Crate rten

Crate rten 

Source
Expand description

rten is an inference runtime for machine learning models.

It enables you to take machine learning models trained using PyTorch or other frameworks and run them in Rust.

§Preparing models

To use a model trained with a framework such as PyTorch, it needs to first be exported into ONNX format. There are several ways to obtain models in this format:

  • The model authors may already provide the model in ONNX format. On Hugging Face you can find models available in ONNX format by searching for the ONNX tag.

  • Hugging Face provides a tool called Optimum which takes as input a Hugging Face model repository URL and exports an ONNX model. This is a convenient way to export many popular pre-trained models to ONNX format.

  • PyTorch has built-in ONNX export functions. This can be used to convert custom models or any other model which is not available in ONNX format via another means.

RTen can load and run ONNX models directly, but it also supports a custom .rten file format. Models can be converted from ONNX to this format via rten-convert. The .rten format can be faster to load and supports large (> 2GB) models in a single file, whereas ONNX models of this size must use external files for weights. It is recommended to start with the ONNX format and consider .rten later if you need these benefits.
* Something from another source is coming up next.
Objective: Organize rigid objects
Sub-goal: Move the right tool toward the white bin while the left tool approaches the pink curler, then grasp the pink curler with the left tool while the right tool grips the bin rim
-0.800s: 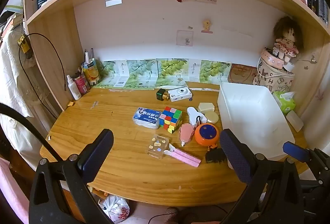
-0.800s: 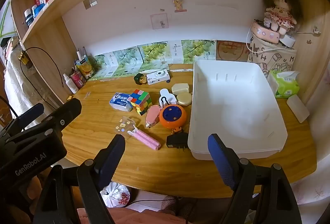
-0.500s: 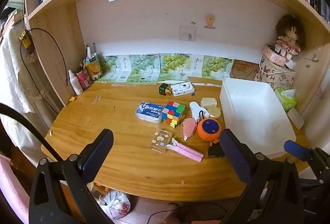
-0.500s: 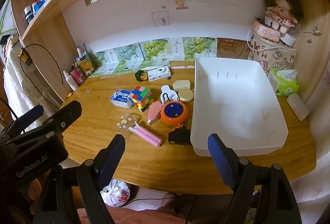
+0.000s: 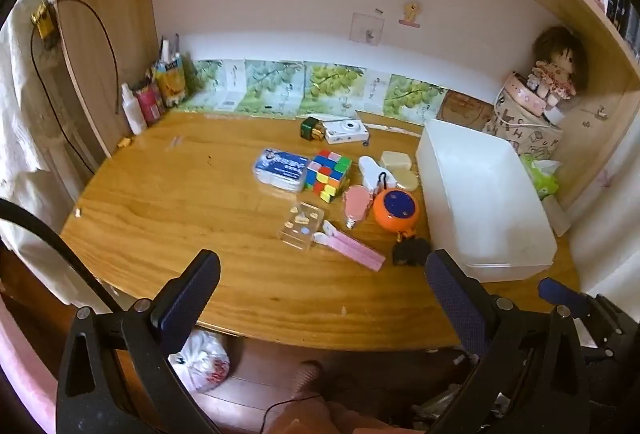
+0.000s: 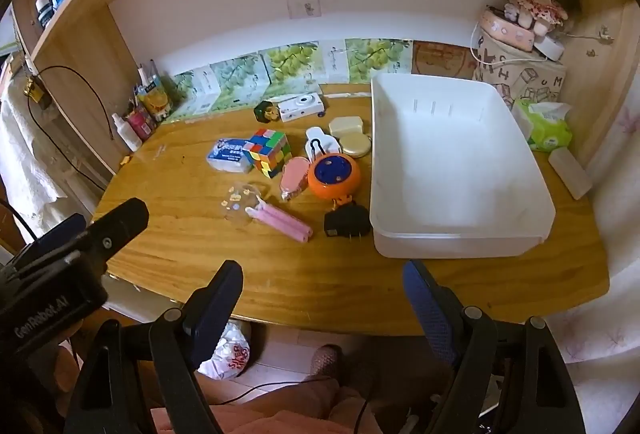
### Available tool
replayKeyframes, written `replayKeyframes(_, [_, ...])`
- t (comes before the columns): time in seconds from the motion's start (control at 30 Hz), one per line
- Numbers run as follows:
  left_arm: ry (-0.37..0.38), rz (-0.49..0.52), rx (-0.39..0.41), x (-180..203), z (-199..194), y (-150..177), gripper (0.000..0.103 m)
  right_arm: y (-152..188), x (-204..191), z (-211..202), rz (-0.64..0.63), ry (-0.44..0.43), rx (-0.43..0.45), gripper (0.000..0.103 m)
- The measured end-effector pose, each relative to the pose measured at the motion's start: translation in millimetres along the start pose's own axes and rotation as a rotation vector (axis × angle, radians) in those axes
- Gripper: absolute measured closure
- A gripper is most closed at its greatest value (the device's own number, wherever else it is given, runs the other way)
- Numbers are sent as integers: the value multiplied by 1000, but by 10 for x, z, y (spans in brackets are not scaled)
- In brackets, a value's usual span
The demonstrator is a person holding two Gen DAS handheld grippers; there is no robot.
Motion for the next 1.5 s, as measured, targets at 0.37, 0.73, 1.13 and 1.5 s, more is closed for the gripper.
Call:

See the model formats documentation for more details on the format differences.

§Loading and running models

The basic workflow for loading and running a model is:

  1. Load the model using Model::load_file or Model::load_mmap.

  2. Load the input data (images, audio, text etc.)

  3. Pre-process the input data to convert it into tensors in the format the model expects. For this you can use RTen’s own tensor types (see rten-tensor) or ndarray.

    If using ndarray, you will need to convert to RTen tensor types before running the model and convert the output back to ndarray types afterwards. See rten-ndarray-demo for an example.

  4. Execute the model using Model::run

  5. Post-process the results to convert them into meaningful outputs.

See the example projects in rten-examples to see how all these pieces fit together.

§Threading

RTen automatically executes models using multiple threads. For this purpose it creates its own Rayon ThreadPool which is sized to match the number of physical cores. You can access this pool using threading::thread_pool if you want to run your own tasks in this pool.

§Supported models and hardware

§Hardware

RTen currently executes models on the CPU. It can build for most architectures that the Rust compiler supports. SIMD acceleration is available for x86-64, Arm 64 and WebAssembly.

§Data types

RTen supports tensors with the following data types:

  • f32, i32, i8, u8
  • i64 and bool tensors are supported by converting them to i32 tensors, on the assumption that the values in i64 tensors will be in the i32 range. When preparing model inputs that expect these data types in ONNX, you will need to convert them to i32.
  • f64 tensors are supported by converting them to f32.

Some operators support a more limited set of data types than described in the ONNX specification. Please file an issue if you need an operator to support additional data types.

Support for additional types (eg. f16, bf16) is planned for the future.

§Supported operators

RTen supports most ONNX operators. See the tracking issue for details.

Some operators require additional dependencies and are only available if certain crate features are enabled:

  • The fft feature enables operators related to the Fast Fourier Transform (eg. STFT) using rustfft.
  • The random feature enables operators that generate random numbers (eg. RandomUniform) using fastrand.

As a convenience, the all-ops feature enables all of the above features.

§Quantized models

RTen supports quantized models where activations are in uint8 format and weights are in int8 format. This combination is the default when an ONNX model is quantized using dynamic quantization. The tools/ort-quantize.py script in the RTen repository can be used to quantize an existing model with float tensors into this format.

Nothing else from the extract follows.